* **Problem details**:
Show, in full, each line of the data that contains "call".

** Data extract follows **

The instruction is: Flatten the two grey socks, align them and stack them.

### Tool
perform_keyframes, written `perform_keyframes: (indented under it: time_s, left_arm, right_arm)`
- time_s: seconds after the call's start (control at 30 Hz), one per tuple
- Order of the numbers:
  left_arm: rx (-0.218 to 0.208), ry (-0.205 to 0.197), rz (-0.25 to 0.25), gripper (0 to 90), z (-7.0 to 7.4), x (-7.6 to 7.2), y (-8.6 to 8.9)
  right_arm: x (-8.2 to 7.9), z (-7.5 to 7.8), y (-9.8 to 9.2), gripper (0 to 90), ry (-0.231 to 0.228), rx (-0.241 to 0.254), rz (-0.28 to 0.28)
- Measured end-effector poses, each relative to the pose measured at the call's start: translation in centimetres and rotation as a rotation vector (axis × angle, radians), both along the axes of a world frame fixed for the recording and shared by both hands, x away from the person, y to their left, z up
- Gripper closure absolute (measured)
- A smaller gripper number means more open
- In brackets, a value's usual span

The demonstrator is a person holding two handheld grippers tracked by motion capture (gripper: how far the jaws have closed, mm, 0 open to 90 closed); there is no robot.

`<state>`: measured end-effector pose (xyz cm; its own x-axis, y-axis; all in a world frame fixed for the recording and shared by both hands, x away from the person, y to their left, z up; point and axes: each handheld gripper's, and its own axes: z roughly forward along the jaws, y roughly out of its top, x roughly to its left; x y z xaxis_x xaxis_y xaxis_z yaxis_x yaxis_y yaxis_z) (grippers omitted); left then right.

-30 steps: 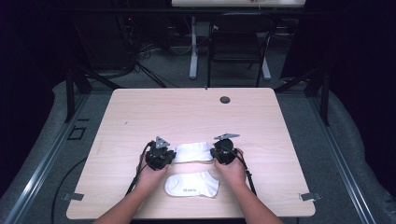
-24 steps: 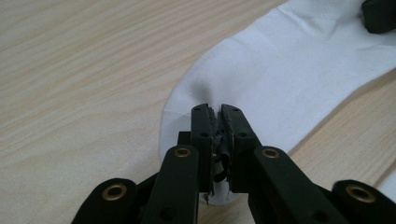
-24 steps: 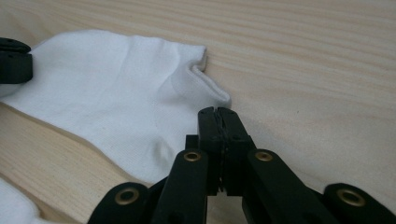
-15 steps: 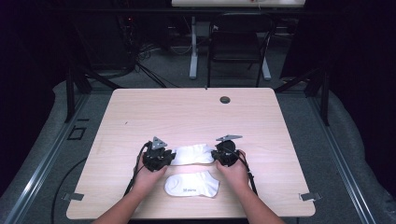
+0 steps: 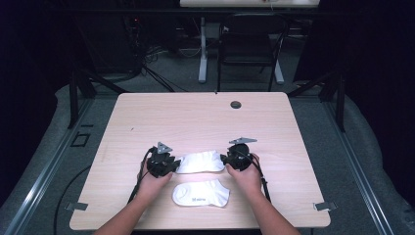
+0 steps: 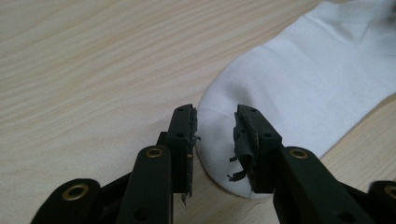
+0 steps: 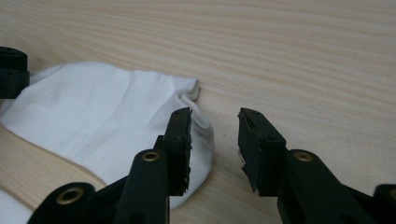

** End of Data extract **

* **Your solution**:
- time_s: seconds after the call's start (control at 30 Hz), one per tuple
- Measured end-effector poses, each relative to the pose measured at the call's start: translation in centimetres and rotation as a rotation vector (axis × angle, radians), both along the axes of a world frame fixed for the recording and shared by both hands, x away from the person, y to their left, z up

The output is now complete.